Microsoft today announced that GitHub Advanced Security for Azure DevOps is now generally available. The new security features were First announced in October 2022. It will now allow developers to access features like secret scanning, dependency scanning, and CodeQL code scanning capabilities in their Azure DevOps environment.
B Today’s blog post In announcing the general availability of GitHub Advanced Security for Azure DevOps, Microsoft stated that it had received feedback from developers in the past months since the public preview launch. One change was simply that there would be no special registration for services. Microsoft stated:
Any Azure DevOps Project Collection Administrator (PCA) can now enable advanced security protections for their organizations/projects/repositories through the Azure DevOps configuration settings.

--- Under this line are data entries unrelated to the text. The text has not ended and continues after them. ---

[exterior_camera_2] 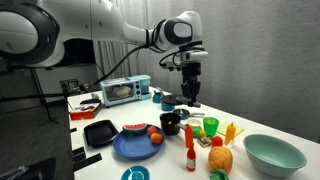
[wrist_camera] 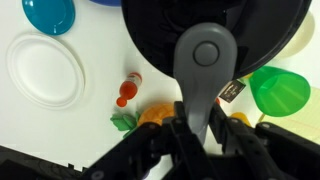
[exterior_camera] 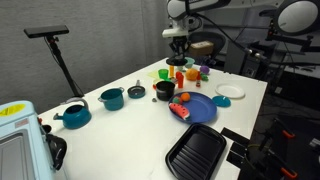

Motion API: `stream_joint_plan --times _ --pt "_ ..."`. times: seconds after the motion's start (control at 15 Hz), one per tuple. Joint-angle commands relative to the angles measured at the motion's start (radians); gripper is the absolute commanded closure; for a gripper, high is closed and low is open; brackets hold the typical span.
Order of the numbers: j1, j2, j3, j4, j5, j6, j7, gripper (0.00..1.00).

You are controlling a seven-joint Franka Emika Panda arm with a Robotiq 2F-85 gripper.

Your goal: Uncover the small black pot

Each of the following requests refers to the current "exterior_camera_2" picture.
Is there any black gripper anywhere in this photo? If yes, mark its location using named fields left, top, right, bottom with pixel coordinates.
left=180, top=62, right=202, bottom=105

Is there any yellow-green mat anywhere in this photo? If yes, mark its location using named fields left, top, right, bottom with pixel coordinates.
left=216, top=121, right=245, bottom=138

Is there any red cardboard box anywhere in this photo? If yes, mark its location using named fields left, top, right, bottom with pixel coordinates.
left=69, top=102, right=103, bottom=121

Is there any black pot lid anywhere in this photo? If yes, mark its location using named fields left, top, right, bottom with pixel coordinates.
left=161, top=94, right=202, bottom=108

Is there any toy orange fruit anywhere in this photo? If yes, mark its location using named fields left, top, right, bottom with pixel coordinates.
left=150, top=132, right=164, bottom=145

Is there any short black tape strip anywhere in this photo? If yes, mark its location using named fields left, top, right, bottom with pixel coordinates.
left=71, top=146, right=86, bottom=157

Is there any small black pot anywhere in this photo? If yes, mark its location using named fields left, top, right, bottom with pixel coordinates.
left=159, top=112, right=187, bottom=136

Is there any small brown toy box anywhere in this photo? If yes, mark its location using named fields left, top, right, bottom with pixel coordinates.
left=196, top=135, right=213, bottom=148

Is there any green plastic cup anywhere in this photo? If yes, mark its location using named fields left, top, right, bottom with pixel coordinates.
left=202, top=116, right=220, bottom=138

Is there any teal cooking pot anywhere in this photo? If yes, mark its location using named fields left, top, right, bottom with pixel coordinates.
left=160, top=101, right=177, bottom=112

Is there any mint green bowl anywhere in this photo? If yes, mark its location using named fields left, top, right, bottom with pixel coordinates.
left=242, top=134, right=308, bottom=178

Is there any green and yellow toy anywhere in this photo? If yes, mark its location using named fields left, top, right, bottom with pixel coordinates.
left=192, top=127, right=207, bottom=139

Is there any black baking tray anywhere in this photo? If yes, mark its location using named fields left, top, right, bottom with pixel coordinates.
left=83, top=119, right=120, bottom=149

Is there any orange-red ketchup bottle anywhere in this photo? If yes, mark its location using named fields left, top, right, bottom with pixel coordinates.
left=184, top=123, right=195, bottom=149

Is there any teal kettle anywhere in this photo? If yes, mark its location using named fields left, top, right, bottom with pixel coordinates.
left=152, top=87, right=165, bottom=104

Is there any light blue toaster oven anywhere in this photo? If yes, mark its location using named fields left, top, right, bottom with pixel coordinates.
left=99, top=74, right=153, bottom=108

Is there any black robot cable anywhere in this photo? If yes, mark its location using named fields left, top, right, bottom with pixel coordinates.
left=63, top=19, right=168, bottom=98

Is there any small red sauce bottle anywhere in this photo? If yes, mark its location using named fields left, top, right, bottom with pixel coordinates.
left=186, top=143, right=197, bottom=173

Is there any toy watermelon slice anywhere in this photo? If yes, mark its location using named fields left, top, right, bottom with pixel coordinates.
left=122, top=122, right=149, bottom=137

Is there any orange toy pineapple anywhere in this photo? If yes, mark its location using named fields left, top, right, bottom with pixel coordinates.
left=208, top=146, right=234, bottom=175

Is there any long black tape strip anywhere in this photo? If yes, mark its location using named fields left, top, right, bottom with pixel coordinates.
left=73, top=153, right=103, bottom=173

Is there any red toy apple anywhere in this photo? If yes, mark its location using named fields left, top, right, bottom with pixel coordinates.
left=147, top=125, right=158, bottom=137

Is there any black light stand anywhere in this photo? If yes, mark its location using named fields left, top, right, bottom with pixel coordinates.
left=29, top=66, right=60, bottom=126

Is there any yellow mustard bottle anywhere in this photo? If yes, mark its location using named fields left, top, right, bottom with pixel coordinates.
left=224, top=122, right=237, bottom=146

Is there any small teal frying pan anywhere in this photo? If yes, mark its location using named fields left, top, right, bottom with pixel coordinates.
left=172, top=108, right=206, bottom=120

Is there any blue plate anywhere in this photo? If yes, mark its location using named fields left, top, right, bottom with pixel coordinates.
left=112, top=124, right=166, bottom=160

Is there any red toy tomato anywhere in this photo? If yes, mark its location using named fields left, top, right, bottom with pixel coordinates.
left=211, top=135, right=224, bottom=148

Microsoft is also going to make it easier for developers to enable all repos in a given project:
To make this process easier for you, you can now choose to enable advanced security at the organization or project level, as well as at the individual repo level, and you can also choose to have advanced security automatically enabled for any future repositories you and your teams create.
The new GA version will offer a better way to see all advanced security alerts:
Advanced Security now integrates with Microsoft Defender for Cloud (MDC) to let you view all alerts for all your repositories across all your organizations—both Azure DevOps and GitHub—all in one pane of glass in MDC.
While this feature will be free to access, Microsoft says that developers who sign up for the paid version will also get “some amazing capabilities for the context of Code to the Cloud.”
Finally, Microsoft will hold Webinar demo and Q&A on October 6 For developers who have additional questions.